Cauliflower Mac and Cheese

3 cups uncooked macaroni or other small pasta
3 cups cauliflower florets (1 medium head)
2 TBS extra-virgin olive oil
2 TBS all-purpose flower
1 cup milk
11/2 cups shredded sharp cheddar cheese (I used a blend of cheeses that had cheddar)
1/2 cup extra firm tofu, crumbled (I did not add this)
1/2 TSP salt
1/4 TSP freshly cracked pepper
1/2 cup panko breadcrumbs
1/4 cup grated Parmesan cheese

Preheat the oven to 375 F
Bring a large pot of salted water to a boil. Add the pasta and cook according to package directions.

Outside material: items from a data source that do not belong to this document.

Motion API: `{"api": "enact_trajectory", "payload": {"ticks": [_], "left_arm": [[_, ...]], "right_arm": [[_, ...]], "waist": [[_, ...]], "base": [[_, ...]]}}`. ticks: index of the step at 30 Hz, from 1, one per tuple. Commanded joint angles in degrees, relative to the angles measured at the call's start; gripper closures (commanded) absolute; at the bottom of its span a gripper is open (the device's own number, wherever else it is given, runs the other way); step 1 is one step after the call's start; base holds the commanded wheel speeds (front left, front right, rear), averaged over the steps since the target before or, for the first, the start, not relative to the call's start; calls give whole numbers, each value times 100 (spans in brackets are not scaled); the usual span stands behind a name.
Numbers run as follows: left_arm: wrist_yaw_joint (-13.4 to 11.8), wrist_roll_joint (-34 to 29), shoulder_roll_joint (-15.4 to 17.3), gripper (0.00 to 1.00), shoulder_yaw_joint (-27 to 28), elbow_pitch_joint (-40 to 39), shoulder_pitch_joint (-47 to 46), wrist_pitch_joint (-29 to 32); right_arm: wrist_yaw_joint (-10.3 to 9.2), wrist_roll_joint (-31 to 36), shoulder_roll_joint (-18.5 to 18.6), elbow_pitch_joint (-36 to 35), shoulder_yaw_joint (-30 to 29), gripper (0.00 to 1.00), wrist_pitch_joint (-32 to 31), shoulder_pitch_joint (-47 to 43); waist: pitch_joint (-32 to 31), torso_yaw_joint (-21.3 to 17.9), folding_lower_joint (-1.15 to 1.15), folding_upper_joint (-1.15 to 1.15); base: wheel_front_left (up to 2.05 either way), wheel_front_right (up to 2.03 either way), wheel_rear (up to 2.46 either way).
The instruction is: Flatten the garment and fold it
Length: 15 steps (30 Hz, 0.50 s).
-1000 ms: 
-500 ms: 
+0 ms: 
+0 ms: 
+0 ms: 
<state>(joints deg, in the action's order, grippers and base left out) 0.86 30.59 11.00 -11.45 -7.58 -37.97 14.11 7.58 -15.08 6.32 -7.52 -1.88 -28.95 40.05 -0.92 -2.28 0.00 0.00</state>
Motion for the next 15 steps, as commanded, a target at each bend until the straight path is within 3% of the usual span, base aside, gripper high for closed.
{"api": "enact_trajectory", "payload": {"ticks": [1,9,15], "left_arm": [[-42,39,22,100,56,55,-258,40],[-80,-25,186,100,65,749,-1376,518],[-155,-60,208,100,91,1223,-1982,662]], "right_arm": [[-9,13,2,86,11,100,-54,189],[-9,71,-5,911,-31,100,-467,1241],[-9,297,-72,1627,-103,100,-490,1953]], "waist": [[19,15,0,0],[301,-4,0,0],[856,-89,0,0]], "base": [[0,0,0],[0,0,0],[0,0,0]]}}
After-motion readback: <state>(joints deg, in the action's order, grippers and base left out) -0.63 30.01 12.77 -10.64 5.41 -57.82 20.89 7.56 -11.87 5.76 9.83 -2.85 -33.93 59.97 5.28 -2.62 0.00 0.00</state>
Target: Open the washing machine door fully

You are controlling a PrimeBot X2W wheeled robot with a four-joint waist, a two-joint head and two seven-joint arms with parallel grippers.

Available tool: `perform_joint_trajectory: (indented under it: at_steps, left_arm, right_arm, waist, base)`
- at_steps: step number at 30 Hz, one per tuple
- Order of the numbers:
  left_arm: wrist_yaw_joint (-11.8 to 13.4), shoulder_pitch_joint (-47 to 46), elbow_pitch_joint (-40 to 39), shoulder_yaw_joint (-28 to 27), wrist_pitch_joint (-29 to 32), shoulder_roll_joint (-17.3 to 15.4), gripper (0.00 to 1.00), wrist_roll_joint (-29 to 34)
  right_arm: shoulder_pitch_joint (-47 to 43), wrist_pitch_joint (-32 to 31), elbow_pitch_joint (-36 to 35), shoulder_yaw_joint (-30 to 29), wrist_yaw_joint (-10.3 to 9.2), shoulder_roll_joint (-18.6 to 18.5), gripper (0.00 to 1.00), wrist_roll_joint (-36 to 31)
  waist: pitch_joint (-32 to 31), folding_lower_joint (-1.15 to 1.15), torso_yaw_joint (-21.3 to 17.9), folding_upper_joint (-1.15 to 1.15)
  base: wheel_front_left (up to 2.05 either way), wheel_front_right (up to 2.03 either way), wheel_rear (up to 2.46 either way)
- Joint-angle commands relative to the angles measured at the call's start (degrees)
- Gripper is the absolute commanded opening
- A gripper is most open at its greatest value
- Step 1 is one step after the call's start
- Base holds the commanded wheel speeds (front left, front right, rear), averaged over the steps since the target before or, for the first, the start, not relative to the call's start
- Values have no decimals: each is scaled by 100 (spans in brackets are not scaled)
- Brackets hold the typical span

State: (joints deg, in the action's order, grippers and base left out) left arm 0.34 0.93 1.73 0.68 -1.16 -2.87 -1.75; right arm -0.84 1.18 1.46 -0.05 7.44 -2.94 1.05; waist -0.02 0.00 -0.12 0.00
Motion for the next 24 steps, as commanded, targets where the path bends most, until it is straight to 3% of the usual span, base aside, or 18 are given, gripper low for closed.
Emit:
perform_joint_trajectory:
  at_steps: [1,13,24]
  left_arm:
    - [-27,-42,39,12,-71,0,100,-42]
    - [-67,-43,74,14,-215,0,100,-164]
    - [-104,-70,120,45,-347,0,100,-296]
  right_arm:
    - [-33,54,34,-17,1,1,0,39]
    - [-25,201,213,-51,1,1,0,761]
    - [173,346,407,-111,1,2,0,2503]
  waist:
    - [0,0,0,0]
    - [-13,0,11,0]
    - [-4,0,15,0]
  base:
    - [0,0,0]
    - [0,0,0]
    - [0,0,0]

When there are 3 minutes of cooking time left, add the cauliflower to pot and let it cook with pasta for the remaining time. Drain.
In another large pot (I used the same pot), heat 1 TBS olive oil over medium heat. Whisk in the flour until smooth. Whisk in the milk, cooking until thickened, about 4 minutes. Remove from the heat and stir in the cheese, tofu, salt, pepper, cooked pasta, and cauliflower.
Transfer the mixture to 9x13-inch baking dish. Stir together the breadcrumbs, Parmesan, and remaining 1 TBS olive oil. Sprinkle over pasta. Bake for 30 minutes, or until breadcrumbs are golden brown.
Serves 6
Tip: make a double batch and freeze half before baking (up to 3 months) when tightly sealed.